> **WHAT YOU ARE ASKED TO DO**:
Return, unaltered, every line from the beginning of the material below up to and including the one with "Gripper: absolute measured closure".

> **DATA**:
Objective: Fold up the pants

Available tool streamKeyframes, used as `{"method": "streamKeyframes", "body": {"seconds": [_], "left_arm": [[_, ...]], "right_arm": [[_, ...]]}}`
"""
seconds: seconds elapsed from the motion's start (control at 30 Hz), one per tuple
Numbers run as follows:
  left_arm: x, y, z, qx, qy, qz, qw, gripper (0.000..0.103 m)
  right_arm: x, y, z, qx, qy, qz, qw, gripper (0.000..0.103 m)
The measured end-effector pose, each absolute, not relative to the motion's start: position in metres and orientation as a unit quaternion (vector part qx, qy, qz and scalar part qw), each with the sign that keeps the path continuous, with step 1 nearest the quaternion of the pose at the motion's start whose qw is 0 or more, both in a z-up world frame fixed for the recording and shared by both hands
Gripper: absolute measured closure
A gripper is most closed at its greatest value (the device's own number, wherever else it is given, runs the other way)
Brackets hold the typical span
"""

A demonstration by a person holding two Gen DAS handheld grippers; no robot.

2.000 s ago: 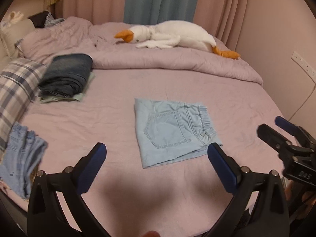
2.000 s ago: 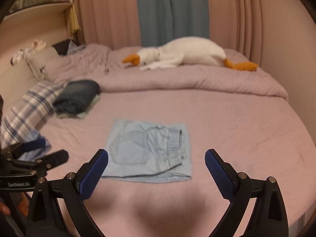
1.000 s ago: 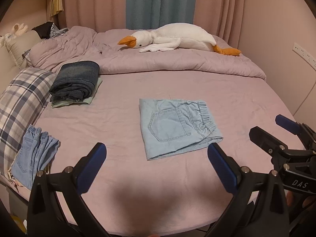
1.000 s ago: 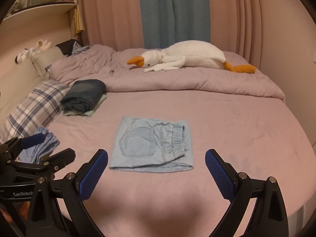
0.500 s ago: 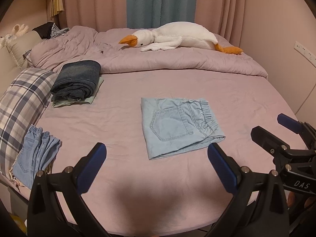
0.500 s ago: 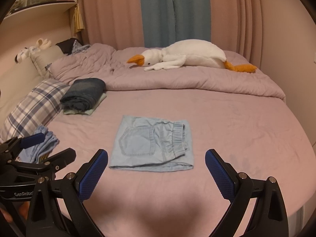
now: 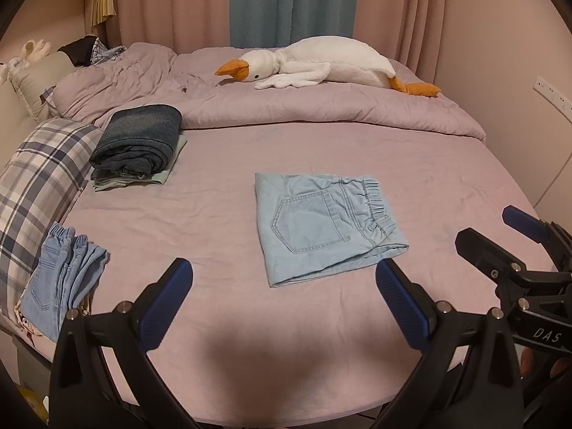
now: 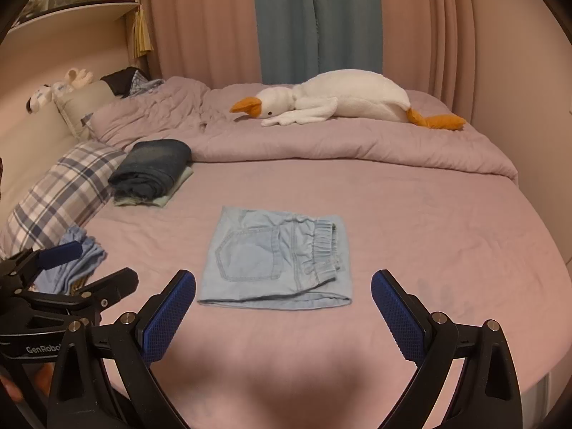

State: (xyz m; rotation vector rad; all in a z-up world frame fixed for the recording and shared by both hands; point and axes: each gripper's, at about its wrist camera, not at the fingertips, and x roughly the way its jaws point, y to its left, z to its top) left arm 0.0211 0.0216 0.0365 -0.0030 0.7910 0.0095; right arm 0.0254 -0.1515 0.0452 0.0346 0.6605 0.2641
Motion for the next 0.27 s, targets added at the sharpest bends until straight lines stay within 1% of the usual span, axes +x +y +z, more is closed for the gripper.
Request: {"method": "streamKeyframes", "body": {"seconds": [0.27], "left_arm": [[0.0216, 0.021, 0.0353, -0.002, 0.388, 0.005, 0.922, 0.0]], "right_arm": [[0.0249, -0.1507, 0.045, 0.016, 0.324, 0.129, 0.937, 0.005]]}}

> **SOLVED EXERCISE**:
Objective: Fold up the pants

Available tool streamKeyframes, used as `{"method": "streamKeyframes", "body": {"seconds": [_], "left_arm": [[_, ...]], "right_arm": [[_, ...]]}}`
"""
seconds: seconds elapsed from the motion's start (control at 30 Hz), one per tuple
Numbers run as follows:
  left_arm: x, y, z, qx, qy, qz, qw, gripper (0.000..0.103 m)
  right_arm: x, y, z, qx, qy, qz, qw, gripper (0.000..0.103 m)
The measured end-effector pose, each absolute, not relative to the motion's start: position in metres and orientation as a unit quaternion (vector part qx, qy, qz and scalar part qw), each with the sign that keeps the path continuous, with step 1 nearest the quaternion of the pose at the motion's start whose qw is 0 or more, both in a z-up world frame fixed for the recording and shared by both hands
Gripper: absolute measured closure

Nothing else belongs to this answer.